Treatment selection is critical for cancer therapy and long-term outcome. Although in our analysis, the Basal subgroups of patients in our cohort didn’t receive different treatments, they were separated into subgroups with different relapse risks by the phosphopeptide features. This finding suggests the potential use of these phosphopeptides as biomarkers for improved personalized therapy, such as less aggressive treatment for patients in the low relapse-risk group.
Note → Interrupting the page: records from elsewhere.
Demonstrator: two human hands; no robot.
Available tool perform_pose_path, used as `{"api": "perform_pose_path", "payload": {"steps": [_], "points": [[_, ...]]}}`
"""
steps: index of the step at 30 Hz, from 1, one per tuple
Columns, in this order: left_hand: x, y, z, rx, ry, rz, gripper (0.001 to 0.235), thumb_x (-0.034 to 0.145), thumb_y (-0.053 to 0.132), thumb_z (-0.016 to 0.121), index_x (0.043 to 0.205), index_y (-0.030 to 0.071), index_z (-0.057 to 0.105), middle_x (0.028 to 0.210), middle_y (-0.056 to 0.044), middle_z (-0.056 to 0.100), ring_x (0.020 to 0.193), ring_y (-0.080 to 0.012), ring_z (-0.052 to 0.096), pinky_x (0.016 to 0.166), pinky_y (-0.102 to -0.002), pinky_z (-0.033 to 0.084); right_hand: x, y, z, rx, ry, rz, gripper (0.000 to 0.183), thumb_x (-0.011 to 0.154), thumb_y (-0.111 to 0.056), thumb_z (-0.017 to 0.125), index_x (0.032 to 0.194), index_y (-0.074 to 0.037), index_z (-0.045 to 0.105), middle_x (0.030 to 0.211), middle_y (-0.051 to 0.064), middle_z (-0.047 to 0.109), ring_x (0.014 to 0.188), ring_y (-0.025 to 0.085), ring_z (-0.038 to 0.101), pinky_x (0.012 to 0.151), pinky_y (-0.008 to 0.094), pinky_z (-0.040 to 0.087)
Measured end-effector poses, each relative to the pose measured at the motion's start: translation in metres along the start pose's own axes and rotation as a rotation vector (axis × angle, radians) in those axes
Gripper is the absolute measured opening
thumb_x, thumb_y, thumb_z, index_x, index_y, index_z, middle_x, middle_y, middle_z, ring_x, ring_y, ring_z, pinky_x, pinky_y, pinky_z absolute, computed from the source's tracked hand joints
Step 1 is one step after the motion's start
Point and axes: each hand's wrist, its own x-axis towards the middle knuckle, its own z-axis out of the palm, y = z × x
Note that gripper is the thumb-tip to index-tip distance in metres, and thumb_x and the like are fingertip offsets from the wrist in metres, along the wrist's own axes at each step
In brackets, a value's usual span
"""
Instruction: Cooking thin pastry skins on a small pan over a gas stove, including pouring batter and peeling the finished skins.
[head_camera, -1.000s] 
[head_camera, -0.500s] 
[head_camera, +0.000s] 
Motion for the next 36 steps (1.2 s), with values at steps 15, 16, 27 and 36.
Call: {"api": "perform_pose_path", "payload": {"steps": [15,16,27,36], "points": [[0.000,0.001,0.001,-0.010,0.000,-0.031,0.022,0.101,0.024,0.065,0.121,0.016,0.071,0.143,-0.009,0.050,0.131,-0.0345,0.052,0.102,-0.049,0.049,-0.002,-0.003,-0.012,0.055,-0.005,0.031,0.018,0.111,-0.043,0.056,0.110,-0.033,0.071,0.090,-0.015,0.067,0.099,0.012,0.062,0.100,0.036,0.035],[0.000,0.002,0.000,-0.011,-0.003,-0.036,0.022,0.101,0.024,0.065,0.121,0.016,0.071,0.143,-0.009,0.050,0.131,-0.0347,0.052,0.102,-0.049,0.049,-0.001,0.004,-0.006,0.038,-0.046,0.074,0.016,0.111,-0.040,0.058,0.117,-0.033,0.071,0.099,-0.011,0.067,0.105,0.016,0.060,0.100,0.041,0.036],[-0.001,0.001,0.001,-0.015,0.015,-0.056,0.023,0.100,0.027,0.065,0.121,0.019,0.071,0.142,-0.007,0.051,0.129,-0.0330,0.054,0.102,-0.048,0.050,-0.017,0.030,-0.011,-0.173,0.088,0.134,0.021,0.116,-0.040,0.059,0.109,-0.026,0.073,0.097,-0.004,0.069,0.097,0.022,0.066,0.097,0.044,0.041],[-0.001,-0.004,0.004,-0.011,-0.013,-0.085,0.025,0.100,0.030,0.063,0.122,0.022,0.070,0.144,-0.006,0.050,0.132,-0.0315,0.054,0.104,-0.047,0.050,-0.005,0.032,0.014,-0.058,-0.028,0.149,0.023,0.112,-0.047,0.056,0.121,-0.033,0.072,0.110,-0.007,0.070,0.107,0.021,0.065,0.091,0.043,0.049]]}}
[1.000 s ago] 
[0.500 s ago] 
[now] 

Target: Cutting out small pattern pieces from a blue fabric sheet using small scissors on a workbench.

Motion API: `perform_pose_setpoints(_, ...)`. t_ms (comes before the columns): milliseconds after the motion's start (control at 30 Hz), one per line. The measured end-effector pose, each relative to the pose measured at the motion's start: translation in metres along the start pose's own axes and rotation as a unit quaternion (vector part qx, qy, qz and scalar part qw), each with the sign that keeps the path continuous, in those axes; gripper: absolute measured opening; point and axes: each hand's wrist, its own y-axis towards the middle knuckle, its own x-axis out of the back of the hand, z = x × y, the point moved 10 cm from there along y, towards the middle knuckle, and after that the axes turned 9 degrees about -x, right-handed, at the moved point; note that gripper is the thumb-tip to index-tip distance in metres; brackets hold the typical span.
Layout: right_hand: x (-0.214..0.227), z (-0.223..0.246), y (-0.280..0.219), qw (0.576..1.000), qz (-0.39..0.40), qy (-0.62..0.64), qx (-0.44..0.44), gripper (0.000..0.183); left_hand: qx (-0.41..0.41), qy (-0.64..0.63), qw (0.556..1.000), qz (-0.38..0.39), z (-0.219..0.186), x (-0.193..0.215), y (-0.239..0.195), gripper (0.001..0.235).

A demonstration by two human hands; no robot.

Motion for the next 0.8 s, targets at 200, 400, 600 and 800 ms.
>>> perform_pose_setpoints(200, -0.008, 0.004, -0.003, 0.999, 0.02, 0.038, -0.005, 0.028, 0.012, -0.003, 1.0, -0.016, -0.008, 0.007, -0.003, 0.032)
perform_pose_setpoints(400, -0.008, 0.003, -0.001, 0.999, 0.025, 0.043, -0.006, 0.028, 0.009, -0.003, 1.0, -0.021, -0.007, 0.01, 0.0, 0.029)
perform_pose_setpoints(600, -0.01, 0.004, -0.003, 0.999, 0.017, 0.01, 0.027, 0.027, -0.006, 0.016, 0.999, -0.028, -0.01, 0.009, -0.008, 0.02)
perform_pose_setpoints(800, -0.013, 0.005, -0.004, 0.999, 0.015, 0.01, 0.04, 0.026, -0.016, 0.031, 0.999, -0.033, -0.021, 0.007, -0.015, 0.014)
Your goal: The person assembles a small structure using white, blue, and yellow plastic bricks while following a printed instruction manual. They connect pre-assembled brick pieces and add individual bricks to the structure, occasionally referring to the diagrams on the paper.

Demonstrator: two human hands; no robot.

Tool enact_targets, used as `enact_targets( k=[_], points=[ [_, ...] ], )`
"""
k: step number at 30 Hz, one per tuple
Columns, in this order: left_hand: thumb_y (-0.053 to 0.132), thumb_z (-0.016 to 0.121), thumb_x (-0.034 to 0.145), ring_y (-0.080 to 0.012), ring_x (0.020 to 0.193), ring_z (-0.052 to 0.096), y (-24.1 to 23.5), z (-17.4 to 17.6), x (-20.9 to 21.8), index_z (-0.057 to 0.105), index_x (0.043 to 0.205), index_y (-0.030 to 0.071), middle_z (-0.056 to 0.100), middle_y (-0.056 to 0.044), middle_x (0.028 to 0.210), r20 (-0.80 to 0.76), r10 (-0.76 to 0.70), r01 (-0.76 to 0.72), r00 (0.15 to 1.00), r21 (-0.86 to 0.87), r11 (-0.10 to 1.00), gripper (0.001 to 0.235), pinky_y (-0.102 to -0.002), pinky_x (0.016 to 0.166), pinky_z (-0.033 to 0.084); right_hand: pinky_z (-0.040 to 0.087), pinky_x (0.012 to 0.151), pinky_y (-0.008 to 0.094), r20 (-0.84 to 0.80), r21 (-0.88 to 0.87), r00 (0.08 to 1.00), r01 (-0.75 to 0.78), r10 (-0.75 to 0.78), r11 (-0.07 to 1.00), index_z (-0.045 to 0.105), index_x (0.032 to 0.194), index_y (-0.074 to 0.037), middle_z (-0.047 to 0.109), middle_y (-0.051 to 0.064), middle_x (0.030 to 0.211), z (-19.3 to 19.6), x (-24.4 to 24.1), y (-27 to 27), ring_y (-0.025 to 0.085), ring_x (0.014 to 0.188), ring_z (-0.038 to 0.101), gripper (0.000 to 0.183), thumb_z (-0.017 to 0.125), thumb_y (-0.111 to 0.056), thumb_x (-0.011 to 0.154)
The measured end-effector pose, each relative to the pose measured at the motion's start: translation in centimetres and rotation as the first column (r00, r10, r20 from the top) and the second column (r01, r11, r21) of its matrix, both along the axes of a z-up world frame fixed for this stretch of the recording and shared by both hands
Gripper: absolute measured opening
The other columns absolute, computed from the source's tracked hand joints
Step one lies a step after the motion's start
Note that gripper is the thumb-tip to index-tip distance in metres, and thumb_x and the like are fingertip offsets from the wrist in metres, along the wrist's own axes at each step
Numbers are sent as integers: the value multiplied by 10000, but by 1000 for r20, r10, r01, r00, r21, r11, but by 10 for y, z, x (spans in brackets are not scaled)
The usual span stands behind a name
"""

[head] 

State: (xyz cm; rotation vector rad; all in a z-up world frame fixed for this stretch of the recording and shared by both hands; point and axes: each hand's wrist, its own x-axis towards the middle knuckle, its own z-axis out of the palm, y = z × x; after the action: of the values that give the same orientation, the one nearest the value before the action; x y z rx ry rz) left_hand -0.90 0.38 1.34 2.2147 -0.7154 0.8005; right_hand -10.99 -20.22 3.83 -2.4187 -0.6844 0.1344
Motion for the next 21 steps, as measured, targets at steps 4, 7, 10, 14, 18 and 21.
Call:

This study has two limitations. First, the use of large tumors may not fully represent the broader tumor population of different sizes, thus, caution needs to be exercised when extrapolating the findings made in our study to tumors of smaller size. Second, our study focused on tumor-enriched cells; however, to comprehend how a tumor acts in vivo, it is imperative to study tumor cells as well as stromal cells. While it would be ideal to study purified tumor and stromal cells simultaneously or purified tumor cells paired with the whole section (including stroma and other cell types), the demand for tissue either way is much higher. Limited by the available resources, our study was designed to focus on the tumor only. As technologies improve to require significantly less DNA/RNA/Protein, the challenges we are facing for the simultaneous analysis of tumor and stromal components will be eased.

Taken together, we have shown that LMD provides advantages for BC research and that DTBC tumors possess similar aggressive, molecular properties. In addition, we have identified potential molecular markers for predicting outcomes for patients with less responsive basal-like tumors. In conclusion, integrating molecular data from different platforms and conducting orthogonal computational methods has provided new insights into breast cancer subtypes and has also contributed to identifying potential drug targets for the difficult-to-treat basal-like subtype of breast cancer.